### TASK DIRECTIONS
Working from the top of the records below, reproduce each line exactly, ending once you have written the line containing "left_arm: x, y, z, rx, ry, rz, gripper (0".

### DATASET CONTENT
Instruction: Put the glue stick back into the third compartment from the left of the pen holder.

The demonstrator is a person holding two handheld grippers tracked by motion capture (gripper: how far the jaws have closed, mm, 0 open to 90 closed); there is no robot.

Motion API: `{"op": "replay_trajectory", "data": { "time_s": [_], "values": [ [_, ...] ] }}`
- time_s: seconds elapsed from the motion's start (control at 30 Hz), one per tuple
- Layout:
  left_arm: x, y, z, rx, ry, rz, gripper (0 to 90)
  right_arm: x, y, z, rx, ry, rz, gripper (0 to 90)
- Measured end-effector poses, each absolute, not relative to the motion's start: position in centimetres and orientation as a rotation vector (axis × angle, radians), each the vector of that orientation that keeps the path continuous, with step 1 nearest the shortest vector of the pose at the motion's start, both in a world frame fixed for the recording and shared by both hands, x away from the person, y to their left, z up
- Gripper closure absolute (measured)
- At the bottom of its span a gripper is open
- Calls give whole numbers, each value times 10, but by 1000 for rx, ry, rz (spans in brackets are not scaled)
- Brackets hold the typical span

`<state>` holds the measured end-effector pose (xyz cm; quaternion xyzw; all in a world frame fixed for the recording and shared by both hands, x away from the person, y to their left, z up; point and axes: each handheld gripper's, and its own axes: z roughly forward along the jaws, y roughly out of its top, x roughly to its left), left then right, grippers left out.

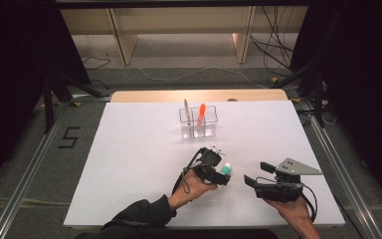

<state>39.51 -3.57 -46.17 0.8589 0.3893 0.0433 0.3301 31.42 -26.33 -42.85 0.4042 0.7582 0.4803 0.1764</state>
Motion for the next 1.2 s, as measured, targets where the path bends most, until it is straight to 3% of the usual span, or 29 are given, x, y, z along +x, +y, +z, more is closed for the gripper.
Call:
{"op": "replay_trajectory", "data": {
  "time_s": [1.2],
  "values": [
    [399, -55, -471, 2351, 1016, 126, 520, 314, -261, -429, 1134, 2156, 1356, 236]
  ]
}}
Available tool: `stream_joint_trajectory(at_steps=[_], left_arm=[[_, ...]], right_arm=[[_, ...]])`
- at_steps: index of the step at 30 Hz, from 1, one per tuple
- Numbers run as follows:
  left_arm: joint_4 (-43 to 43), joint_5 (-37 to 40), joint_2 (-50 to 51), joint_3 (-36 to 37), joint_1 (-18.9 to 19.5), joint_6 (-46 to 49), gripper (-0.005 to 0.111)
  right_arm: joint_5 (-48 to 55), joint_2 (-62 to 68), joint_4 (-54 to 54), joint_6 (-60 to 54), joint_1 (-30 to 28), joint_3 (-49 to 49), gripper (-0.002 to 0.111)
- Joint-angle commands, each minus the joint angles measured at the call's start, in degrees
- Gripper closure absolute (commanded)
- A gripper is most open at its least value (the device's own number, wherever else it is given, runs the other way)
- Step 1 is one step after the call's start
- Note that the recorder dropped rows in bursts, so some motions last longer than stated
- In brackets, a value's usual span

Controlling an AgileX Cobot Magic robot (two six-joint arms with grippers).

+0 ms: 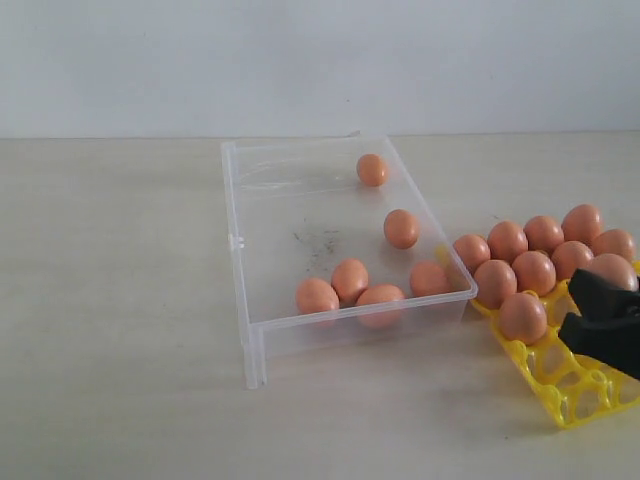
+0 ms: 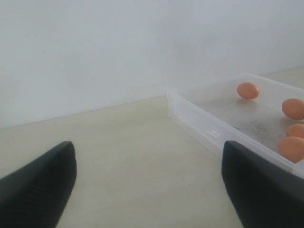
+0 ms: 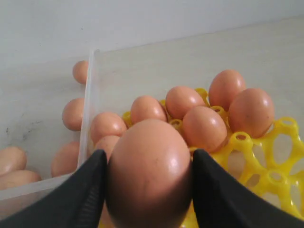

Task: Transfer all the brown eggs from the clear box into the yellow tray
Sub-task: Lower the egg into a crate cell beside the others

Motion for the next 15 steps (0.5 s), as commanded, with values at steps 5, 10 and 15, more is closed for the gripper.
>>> stream_joint_trajectory(at_steps=[5, 10, 15], left_arm=[[-0.38, -0.39, -0.22, 0.23, -0.35, -0.45, 0.029], [-0.38, -0.39, -0.22, 0.23, -0.35, -0.45, 0.029], [-0.38, -0.39, -0.22, 0.23, -0.35, -0.45, 0.029]], right_arm=[[9.78, 2.08, 0.94, 0.51, -0.16, -4.69, 0.108], [5.98, 5.44, 3.93, 2.02, -0.16, -4.69, 0.108], [0.82, 13.35, 3.28, 2.79, -0.16, -4.94, 0.108]])
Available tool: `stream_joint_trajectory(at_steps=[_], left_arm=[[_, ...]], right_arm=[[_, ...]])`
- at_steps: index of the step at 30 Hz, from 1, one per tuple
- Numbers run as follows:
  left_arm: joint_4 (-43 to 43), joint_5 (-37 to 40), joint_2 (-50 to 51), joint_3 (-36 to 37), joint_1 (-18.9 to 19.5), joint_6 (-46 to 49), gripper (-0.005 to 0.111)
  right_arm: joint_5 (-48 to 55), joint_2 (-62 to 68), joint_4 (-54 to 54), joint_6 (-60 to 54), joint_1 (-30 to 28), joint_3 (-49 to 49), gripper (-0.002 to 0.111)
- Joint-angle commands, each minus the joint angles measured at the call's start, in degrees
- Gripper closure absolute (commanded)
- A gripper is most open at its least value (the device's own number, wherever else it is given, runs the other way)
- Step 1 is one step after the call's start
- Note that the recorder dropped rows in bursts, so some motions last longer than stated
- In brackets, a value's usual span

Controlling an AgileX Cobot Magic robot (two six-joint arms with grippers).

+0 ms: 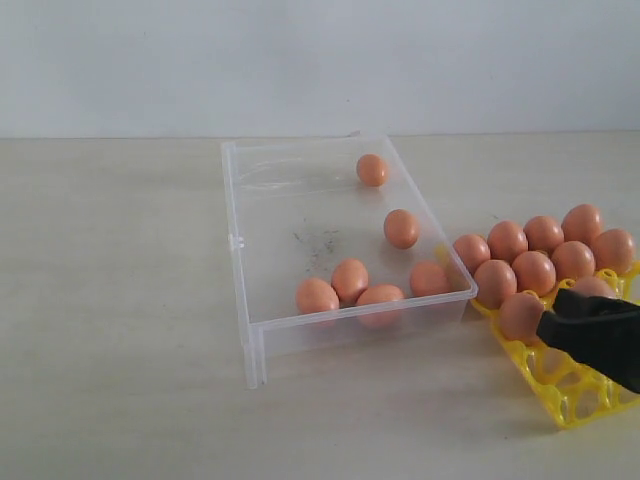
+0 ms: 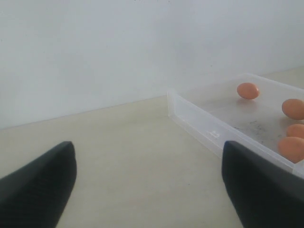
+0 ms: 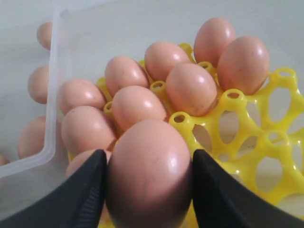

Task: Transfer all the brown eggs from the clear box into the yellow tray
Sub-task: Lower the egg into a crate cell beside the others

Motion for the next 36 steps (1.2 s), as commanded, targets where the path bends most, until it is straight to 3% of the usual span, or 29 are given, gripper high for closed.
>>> stream_joint_trajectory(at_steps=[1, 8, 14, 36], left_arm=[[-0.38, -0.39, -0.22, 0.23, -0.35, -0.45, 0.029], [-0.38, -0.39, -0.22, 0.23, -0.35, -0.45, 0.029], [-0.38, -0.39, -0.22, 0.23, -0.35, -0.45, 0.029], [-0.38, -0.39, -0.22, 0.23, -0.35, -0.45, 0.029]], right_arm=[[-5.85, 7.22, 0.05, 0.89, -0.16, -1.09, 0.108], [-7.51, 18.29, 1.50, 0.82, -0.16, -7.99, 0.108], [-4.34, 17.73, 8.69, 1.96, -0.16, -7.99, 0.108], [1.09, 15.78, 9.73, 6.37, -0.16, -7.99, 0.108]])
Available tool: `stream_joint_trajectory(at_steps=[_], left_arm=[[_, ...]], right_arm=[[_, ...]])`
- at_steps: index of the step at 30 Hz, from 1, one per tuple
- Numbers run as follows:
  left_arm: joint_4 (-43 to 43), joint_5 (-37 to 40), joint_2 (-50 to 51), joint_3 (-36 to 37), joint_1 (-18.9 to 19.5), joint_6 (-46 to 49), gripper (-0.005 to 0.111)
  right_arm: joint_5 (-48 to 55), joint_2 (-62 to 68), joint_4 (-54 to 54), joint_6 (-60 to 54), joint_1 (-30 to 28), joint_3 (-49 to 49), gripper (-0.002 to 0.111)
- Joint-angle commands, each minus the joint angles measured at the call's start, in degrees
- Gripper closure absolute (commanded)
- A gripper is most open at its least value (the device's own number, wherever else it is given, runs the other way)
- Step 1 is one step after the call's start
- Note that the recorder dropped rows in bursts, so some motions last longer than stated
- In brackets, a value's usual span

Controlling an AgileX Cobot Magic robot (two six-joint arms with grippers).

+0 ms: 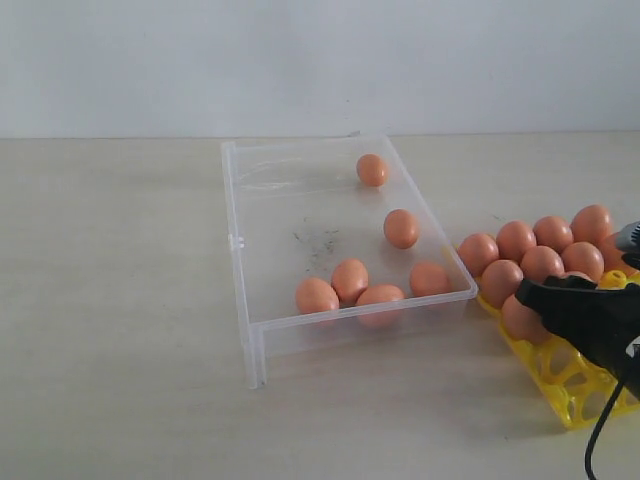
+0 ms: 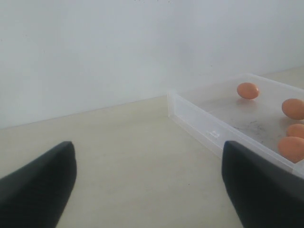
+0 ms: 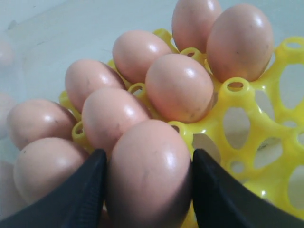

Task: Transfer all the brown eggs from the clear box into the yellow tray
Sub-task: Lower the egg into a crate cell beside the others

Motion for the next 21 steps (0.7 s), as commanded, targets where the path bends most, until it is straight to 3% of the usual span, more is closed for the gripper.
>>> stream_joint_trajectory(at_steps=[1, 8, 21], left_arm=[[-0.38, -0.39, -0.22, 0.23, -0.35, -0.45, 0.029], [-0.38, -0.39, -0.22, 0.23, -0.35, -0.45, 0.029], [-0.38, -0.39, -0.22, 0.23, -0.35, -0.45, 0.029]], right_arm=[[3.97, -0.04, 1.95, -1.27, -0.16, 0.51, 0.108], [8.08, -5.75, 6.50, -19.11, -0.16, 0.51, 0.108], [11.20, -6.48, 8.87, -21.22, -0.16, 0.51, 0.108]])
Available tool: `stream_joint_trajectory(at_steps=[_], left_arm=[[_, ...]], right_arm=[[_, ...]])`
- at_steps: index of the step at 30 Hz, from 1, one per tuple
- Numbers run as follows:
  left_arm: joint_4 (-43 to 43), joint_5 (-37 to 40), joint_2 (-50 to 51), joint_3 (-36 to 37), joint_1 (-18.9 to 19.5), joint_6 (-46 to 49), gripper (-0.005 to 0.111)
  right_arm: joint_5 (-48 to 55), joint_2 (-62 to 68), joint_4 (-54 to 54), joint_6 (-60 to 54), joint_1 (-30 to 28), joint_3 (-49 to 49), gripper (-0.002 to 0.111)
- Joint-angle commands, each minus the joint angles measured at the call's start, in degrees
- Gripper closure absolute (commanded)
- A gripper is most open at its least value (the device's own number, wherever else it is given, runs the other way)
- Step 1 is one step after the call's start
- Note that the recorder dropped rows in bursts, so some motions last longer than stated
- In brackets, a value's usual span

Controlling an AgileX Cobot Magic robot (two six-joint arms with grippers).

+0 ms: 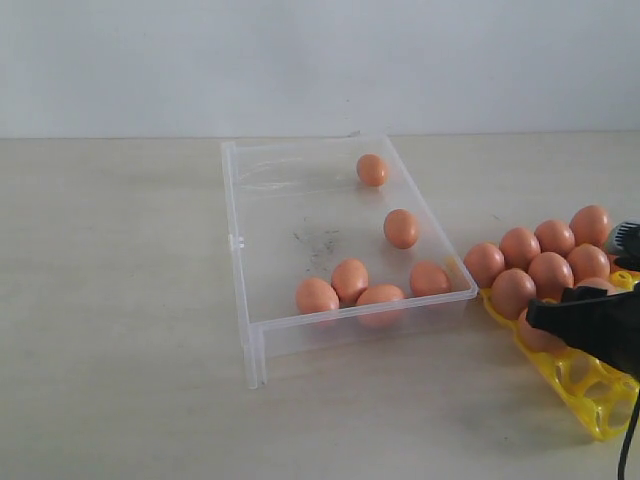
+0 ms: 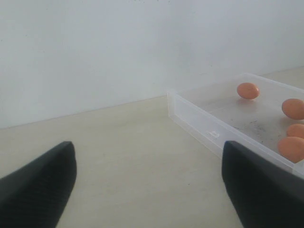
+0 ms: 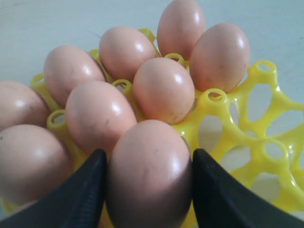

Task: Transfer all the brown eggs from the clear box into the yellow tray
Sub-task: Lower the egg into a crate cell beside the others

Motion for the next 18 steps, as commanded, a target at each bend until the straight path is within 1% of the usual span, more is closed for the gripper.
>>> stream_joint_trajectory(at_steps=[1, 2, 3, 5, 9, 10, 11, 12, 18], left_arm=[[-0.38, -0.39, -0.22, 0.23, -0.35, -0.45, 0.029], [-0.38, -0.39, -0.22, 0.23, -0.35, -0.45, 0.029], [-0.38, -0.39, -0.22, 0.23, -0.35, -0.45, 0.029], [-0.38, -0.39, -0.22, 0.23, -0.35, -0.45, 0.029], [-0.38, -0.39, -0.22, 0.23, -0.35, -0.45, 0.029], [-0.38, -0.39, -0.22, 0.23, -0.35, -0.45, 0.029], [-0.38, -0.39, -0.22, 0.23, -0.35, -0.45, 0.029], [-0.38, -0.39, -0.22, 0.23, -0.35, -0.45, 0.029], [-0.38, -0.39, -0.22, 0.23, -0.35, -0.45, 0.029]], right_arm=[[3.32, -0.11, 1.61, -0.38, -0.16, 0.51, 0.108], [3.47, -0.11, 1.35, -0.38, -0.16, 0.51, 0.108], [3.71, -0.11, 1.34, -0.81, -0.16, 0.51, 0.105], [4.25, -0.11, 1.08, -1.03, -0.16, 0.51, 0.095], [4.66, -0.11, 1.32, -1.03, -0.16, 0.51, 0.059], [4.66, -0.11, 1.41, -1.03, -0.16, 0.51, 0.052], [4.66, -0.11, 1.41, -1.03, -0.16, 0.51, 0.048], [4.66, -0.11, 1.58, -1.03, -0.16, 0.51, 0.046], [2.97, -0.22, 2.04, -1.03, -0.16, 0.51, 0.046]])
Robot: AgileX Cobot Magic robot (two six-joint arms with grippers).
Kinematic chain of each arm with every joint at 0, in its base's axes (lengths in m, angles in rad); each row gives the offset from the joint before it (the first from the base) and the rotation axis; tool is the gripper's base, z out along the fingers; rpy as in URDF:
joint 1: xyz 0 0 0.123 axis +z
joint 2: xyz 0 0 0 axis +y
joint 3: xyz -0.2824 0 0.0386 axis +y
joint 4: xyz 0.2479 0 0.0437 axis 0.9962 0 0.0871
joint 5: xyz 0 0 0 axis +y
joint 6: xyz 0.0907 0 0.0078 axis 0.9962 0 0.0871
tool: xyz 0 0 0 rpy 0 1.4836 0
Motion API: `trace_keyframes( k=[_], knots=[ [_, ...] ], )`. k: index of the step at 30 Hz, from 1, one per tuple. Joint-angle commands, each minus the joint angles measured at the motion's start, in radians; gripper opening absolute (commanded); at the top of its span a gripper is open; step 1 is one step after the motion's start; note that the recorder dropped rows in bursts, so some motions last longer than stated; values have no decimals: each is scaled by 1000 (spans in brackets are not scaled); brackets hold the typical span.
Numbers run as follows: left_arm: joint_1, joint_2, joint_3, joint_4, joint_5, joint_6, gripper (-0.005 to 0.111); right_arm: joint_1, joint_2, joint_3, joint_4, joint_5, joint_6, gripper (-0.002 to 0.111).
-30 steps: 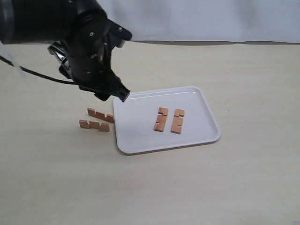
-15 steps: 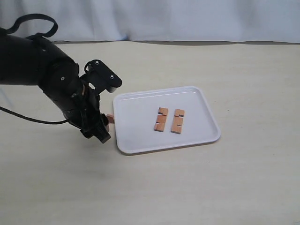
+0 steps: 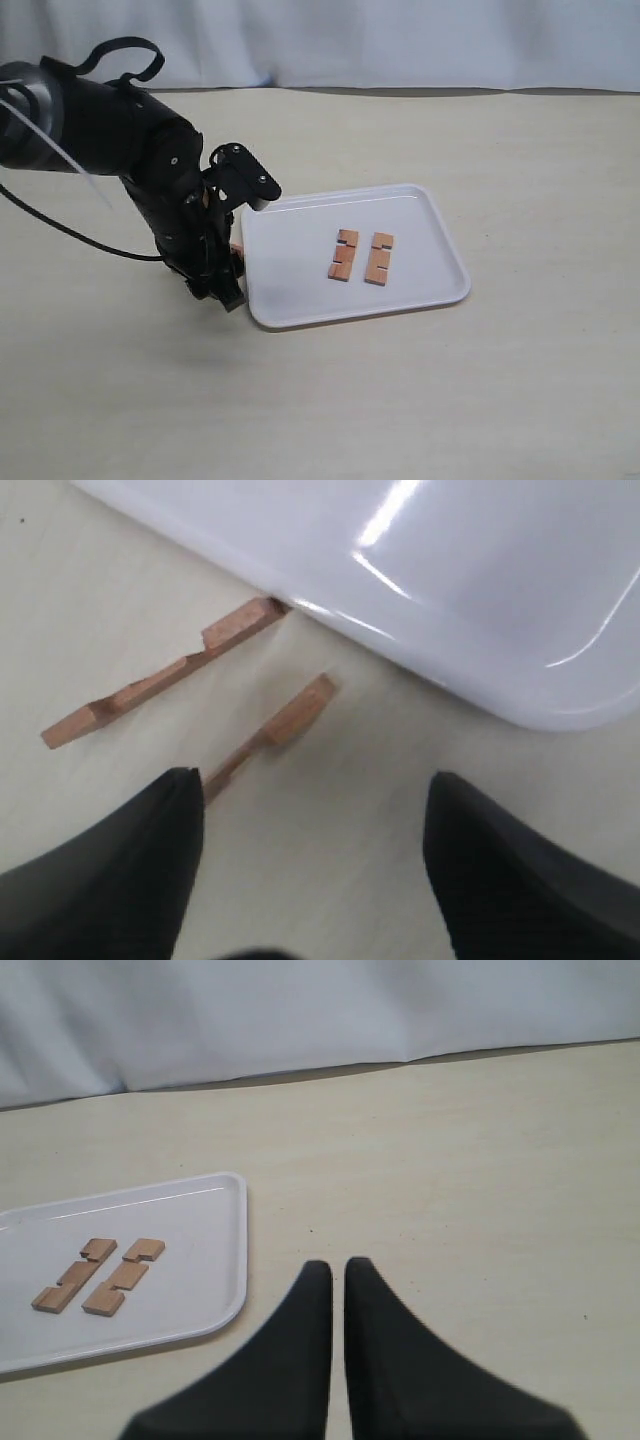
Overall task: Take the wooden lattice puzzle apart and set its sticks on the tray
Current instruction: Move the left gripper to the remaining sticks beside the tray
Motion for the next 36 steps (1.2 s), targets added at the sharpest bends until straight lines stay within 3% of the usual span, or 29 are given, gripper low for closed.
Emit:
trace_keyframes(
  k=[1, 10, 31, 36],
  knots=[
    [3, 20, -24, -13, 13, 40, 61, 1, -5, 2, -5, 0, -4, 4],
    [70, 26, -24, -79, 12, 130, 60, 1, -5, 2, -5, 0, -4, 4],
    [70, 31, -23, -116, -35, 190, 60, 1, -5, 2, -5, 0, -4, 4],
    [70, 52, -23, -136, -52, 190, 45, 1, -5, 2, -5, 0, -4, 4]
  ],
)
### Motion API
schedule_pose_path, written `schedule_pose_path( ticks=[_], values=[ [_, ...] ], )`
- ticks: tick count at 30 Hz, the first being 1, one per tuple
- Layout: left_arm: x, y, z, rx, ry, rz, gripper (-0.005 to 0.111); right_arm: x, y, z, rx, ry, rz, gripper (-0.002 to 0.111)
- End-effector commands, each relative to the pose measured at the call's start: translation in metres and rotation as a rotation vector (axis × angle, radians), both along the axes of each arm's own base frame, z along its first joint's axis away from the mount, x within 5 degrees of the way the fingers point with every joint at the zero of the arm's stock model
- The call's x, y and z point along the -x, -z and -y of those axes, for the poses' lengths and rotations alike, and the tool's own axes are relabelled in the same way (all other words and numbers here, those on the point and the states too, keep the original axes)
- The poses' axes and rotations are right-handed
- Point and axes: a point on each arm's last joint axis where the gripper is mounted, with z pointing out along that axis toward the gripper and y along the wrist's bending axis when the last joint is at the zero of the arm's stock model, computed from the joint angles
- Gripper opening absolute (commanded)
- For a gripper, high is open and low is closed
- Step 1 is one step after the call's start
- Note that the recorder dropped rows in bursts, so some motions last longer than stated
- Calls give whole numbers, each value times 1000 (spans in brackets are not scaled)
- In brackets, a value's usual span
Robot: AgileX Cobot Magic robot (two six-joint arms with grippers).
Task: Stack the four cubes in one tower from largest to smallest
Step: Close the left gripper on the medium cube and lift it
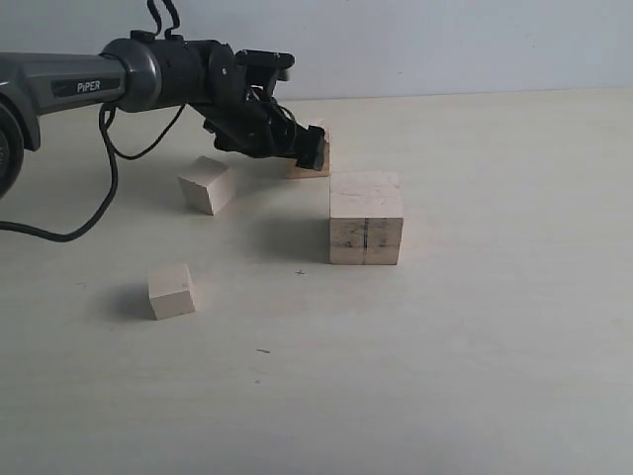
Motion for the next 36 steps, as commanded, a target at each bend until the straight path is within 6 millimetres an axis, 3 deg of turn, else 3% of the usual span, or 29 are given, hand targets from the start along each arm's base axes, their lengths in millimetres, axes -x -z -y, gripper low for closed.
schedule_pose_path(
  ticks=[1, 8, 15, 23, 28, 31, 36],
  values=[
    [-2, -14, -4, 1, -32, 13, 103, 0, 1, 0, 2, 2, 7, 0],
    [3, -29, 29, 167, -29, 115, 103, 0, 1, 0, 2, 2, 7, 0],
    [0, -21, 30, 120, -1, 176, 103, 0, 1, 0, 2, 2, 7, 0],
    [1, 5, 29, 76, 12, 139, 74, 0, 1, 0, 2, 2, 7, 0],
    [1, 5, 29, 81, 6, 136, 74, 0, 1, 0, 2, 2, 7, 0],
    [1, 5, 29, 83, 0, 128, 61, 0, 1, 0, 2, 2, 7, 0],
    [3, 4, 27, 69, 7, 101, 16, 0, 1, 0, 2, 2, 7, 0]
  ],
)
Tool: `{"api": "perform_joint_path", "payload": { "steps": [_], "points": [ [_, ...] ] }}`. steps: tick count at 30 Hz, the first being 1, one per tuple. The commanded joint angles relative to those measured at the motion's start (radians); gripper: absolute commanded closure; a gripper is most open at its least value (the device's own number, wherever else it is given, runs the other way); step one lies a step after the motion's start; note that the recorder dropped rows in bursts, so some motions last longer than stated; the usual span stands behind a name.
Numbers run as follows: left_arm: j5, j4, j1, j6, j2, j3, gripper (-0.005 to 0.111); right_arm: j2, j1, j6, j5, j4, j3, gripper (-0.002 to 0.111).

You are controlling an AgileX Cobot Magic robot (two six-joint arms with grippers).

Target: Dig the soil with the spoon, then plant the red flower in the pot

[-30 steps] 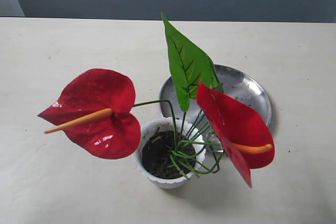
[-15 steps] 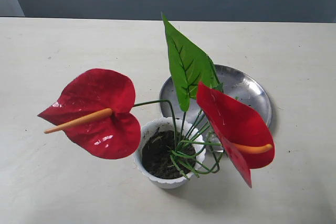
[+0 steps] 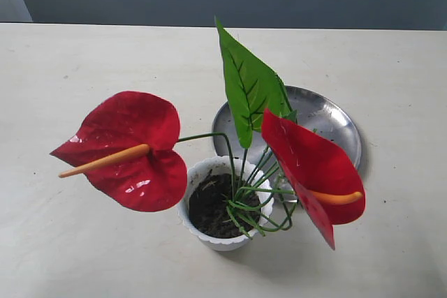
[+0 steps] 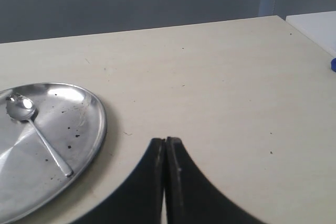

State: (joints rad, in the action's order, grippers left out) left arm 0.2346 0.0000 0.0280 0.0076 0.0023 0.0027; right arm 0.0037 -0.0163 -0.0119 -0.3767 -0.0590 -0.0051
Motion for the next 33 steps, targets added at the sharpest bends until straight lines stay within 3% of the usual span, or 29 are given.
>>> {"api": "perform_joint_path", "payload": {
  "steps": [1,23,33],
  "points": [
    [-0.002,0.000,0.004,-0.001,-0.002,-0.003,0.106,-0.004,0.005,0.005,0.011,0.004,0.005,0.108],
    [-0.002,0.000,0.004,-0.001,-0.002,-0.003,0.106,-0.004,0.005,0.005,0.014,0.000,0.005,0.108],
    [-0.002,0.000,0.004,-0.001,-0.002,-0.003,0.106,-0.004,0.062,0.005,0.009,0.004,0.005,0.108]
  ]
}}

### TASK RESPONSE
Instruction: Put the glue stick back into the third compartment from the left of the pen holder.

The demonstrator is a person holding two handheld grippers tracked by motion capture (gripper: how far the jaws have closed, mm, 0 open to 90 closed); there is no robot.

Motion API: `{"op": "replay_trajectory", "data": { "time_s": [_], "values": [ [_, ...] ] }}`
- time_s: seconds elapsed from the motion's start (control at 30 Hz), one per tuple
- Layout:
  left_arm: x, y, z, rx, ry, rz, gripper (0 to 90)

No more work remains on this exercise.